◆ WHAT YOU ARE ASKED TO DO: Whenever a line of the listing contains the string "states", return that line.
---------------
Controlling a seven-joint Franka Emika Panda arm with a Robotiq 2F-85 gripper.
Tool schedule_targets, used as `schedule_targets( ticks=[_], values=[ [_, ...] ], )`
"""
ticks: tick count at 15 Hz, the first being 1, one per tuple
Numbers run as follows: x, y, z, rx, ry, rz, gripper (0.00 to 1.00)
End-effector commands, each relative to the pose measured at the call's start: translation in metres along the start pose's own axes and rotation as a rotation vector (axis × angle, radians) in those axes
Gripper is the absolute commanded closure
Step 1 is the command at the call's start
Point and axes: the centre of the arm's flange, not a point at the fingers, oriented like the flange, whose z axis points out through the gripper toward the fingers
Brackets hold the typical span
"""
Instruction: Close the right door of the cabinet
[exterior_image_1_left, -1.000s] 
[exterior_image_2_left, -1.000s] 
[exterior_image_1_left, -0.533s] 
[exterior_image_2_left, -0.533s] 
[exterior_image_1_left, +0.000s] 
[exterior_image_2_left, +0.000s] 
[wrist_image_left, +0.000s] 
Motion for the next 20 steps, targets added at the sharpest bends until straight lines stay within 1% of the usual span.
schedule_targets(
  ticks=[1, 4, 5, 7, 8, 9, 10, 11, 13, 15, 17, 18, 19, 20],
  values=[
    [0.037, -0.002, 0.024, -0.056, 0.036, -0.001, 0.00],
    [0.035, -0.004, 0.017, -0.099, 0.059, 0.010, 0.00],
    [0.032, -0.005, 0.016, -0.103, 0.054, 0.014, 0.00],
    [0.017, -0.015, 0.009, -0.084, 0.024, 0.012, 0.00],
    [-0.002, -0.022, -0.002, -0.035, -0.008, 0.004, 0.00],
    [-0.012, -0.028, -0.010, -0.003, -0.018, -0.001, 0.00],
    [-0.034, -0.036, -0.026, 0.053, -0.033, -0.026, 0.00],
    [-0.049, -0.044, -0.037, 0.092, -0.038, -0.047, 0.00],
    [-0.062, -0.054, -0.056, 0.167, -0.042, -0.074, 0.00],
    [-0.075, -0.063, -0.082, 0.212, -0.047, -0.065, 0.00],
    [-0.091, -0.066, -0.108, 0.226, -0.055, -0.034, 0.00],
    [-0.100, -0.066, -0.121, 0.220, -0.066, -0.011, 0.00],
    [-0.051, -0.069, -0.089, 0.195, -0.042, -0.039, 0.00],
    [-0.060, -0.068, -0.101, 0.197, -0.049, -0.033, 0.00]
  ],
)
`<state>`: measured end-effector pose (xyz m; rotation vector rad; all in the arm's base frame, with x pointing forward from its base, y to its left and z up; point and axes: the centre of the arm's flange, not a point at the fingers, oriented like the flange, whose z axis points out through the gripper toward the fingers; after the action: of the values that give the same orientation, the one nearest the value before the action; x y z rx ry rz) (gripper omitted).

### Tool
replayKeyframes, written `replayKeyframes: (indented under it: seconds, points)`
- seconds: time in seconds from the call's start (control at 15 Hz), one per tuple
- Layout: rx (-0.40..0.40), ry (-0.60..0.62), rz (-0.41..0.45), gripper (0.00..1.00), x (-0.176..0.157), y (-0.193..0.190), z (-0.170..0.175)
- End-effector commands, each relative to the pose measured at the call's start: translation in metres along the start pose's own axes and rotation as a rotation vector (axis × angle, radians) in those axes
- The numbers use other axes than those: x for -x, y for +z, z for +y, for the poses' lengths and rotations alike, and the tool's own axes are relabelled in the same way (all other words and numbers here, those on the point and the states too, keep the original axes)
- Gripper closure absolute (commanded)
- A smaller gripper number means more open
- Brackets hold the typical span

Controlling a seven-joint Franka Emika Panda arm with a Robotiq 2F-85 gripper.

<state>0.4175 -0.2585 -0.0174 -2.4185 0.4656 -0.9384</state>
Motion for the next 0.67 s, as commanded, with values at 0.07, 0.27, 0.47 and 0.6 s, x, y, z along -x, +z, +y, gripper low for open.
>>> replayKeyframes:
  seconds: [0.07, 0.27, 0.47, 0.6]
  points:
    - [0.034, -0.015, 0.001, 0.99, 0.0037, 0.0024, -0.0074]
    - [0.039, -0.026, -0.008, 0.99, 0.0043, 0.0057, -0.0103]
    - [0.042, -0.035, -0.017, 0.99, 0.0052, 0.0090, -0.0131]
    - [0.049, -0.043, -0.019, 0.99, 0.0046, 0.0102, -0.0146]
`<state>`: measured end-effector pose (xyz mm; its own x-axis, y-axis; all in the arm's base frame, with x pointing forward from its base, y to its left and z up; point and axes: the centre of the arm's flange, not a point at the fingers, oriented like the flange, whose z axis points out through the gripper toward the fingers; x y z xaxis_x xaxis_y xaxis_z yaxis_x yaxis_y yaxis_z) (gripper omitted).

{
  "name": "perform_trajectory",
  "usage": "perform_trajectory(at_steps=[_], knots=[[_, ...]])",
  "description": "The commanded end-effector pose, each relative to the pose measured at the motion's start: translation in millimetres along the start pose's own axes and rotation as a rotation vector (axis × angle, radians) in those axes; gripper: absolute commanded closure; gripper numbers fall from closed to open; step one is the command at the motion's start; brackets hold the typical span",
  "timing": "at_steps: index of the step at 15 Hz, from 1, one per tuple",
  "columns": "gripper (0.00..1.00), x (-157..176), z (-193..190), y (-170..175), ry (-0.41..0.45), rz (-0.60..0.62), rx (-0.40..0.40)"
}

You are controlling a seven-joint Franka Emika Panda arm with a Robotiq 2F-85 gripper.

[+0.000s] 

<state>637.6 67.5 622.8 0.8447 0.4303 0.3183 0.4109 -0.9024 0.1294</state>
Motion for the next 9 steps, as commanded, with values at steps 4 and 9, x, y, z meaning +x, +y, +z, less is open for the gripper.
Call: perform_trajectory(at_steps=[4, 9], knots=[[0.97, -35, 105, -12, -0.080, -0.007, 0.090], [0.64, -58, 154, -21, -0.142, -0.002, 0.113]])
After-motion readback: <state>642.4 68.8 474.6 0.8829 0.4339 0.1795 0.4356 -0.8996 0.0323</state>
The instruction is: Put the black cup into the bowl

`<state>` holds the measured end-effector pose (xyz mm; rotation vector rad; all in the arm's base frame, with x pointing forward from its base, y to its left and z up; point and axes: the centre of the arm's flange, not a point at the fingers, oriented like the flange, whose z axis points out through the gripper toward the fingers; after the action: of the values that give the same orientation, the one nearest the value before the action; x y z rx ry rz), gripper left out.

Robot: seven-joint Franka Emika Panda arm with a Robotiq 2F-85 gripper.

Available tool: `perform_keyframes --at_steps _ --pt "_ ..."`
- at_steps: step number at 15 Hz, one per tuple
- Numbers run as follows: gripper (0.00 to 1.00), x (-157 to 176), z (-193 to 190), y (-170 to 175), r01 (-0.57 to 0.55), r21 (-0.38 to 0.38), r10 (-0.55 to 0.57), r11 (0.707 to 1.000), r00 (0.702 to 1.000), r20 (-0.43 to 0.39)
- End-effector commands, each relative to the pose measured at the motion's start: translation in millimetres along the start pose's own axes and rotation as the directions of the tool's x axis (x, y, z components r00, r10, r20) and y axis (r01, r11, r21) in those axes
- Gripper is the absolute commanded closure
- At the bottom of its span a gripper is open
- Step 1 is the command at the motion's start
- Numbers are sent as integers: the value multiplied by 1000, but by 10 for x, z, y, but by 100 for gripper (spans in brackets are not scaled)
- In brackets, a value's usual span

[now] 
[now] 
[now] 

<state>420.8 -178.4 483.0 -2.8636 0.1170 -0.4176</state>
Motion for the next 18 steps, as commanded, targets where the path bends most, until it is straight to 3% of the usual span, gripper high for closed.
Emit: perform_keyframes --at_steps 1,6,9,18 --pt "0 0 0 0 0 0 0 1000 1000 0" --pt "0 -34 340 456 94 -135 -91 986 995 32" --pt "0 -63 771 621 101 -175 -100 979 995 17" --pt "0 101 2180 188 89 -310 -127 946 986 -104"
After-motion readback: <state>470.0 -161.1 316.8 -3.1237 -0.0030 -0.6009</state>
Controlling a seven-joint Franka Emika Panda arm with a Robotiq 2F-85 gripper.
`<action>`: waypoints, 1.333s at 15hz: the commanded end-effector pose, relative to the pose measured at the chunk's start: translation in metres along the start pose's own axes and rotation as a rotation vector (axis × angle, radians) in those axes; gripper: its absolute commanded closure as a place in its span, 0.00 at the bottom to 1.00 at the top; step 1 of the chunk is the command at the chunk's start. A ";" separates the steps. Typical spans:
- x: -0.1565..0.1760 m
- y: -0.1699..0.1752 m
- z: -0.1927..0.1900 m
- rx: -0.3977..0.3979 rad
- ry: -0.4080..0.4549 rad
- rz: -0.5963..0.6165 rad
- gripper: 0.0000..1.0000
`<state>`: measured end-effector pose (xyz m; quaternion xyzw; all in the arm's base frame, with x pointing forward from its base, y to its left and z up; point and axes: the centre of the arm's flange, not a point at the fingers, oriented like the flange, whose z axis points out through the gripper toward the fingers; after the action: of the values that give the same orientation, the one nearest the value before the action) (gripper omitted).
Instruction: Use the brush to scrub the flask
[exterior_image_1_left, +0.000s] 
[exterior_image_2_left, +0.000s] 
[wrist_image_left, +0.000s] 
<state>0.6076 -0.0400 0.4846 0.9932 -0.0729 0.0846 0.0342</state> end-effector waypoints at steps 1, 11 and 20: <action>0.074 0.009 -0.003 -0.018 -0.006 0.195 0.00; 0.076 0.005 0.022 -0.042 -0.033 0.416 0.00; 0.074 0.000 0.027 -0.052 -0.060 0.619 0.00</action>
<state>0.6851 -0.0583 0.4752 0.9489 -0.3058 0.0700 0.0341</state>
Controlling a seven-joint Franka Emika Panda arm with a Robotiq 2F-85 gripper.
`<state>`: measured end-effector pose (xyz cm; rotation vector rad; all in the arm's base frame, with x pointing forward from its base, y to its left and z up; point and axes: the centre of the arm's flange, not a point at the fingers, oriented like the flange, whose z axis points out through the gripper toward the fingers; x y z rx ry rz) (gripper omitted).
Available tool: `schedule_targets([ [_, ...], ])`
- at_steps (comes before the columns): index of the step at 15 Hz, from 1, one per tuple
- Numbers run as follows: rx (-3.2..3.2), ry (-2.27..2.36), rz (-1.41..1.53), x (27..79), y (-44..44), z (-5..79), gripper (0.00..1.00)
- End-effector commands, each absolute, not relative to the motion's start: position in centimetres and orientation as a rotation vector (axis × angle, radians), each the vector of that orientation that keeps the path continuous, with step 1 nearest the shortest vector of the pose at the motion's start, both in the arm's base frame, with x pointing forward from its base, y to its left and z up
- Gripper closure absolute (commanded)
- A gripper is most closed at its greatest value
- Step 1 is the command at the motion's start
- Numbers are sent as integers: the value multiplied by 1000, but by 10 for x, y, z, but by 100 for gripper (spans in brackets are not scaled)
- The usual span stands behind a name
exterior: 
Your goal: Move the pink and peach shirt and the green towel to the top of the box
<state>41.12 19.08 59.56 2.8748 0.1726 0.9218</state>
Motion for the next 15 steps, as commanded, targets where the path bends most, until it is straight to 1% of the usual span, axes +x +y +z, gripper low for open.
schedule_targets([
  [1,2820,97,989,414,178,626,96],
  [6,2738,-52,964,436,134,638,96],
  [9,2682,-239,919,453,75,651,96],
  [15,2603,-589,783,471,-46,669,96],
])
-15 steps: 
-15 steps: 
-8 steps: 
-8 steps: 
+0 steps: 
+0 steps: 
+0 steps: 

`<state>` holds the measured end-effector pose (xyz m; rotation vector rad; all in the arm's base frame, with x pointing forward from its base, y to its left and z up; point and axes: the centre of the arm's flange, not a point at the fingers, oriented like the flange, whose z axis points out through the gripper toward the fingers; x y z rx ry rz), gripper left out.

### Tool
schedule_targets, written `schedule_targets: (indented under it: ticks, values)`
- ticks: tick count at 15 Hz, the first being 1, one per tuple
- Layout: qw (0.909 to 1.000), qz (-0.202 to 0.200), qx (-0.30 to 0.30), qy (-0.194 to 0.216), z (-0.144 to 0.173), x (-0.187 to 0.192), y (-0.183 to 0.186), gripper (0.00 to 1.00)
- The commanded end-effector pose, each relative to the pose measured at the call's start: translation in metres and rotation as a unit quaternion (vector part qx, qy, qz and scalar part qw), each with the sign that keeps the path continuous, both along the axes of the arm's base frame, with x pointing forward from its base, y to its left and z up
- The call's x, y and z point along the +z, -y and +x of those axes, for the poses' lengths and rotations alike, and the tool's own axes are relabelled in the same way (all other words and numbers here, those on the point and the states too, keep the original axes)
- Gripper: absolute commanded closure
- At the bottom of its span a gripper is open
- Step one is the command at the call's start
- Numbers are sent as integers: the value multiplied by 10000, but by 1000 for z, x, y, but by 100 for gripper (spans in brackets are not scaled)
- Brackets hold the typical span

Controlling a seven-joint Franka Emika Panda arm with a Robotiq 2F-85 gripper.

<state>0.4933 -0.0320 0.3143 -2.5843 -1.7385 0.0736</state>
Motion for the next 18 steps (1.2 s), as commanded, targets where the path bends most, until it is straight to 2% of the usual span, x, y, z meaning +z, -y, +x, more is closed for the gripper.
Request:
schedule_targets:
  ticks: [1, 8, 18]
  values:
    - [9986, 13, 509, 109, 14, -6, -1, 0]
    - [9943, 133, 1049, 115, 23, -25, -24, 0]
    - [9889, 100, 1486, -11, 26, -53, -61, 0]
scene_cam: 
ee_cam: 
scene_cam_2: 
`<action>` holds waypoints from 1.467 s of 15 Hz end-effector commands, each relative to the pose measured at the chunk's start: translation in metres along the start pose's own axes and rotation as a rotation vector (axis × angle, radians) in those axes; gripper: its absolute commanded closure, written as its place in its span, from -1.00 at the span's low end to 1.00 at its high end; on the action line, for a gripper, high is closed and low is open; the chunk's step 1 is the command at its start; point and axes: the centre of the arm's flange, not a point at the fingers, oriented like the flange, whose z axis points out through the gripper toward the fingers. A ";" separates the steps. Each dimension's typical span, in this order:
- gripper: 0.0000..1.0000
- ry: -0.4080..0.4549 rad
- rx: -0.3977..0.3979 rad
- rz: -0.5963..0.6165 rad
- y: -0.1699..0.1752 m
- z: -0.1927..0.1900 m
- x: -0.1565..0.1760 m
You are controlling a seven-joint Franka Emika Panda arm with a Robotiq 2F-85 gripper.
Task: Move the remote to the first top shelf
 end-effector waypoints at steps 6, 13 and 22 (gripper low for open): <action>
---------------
◆ ANSWER TO THIS PROBLEM:
- The numbers use other axes than those: x for -x, y for +z, z for +y, for the poses' lengths and rotations alike, and the tool's own axes are relabelled in the same way (all other words and numbers here, those on the point and the states too, keep the original axes)
- The call's x, y and z point along the +z, -y and +x of those axes, for the poses' lengths and rotations alike, and the tool's own axes are relabelled in the same way (all other words and numbers here, those on the point and the states too, keep the original axes)

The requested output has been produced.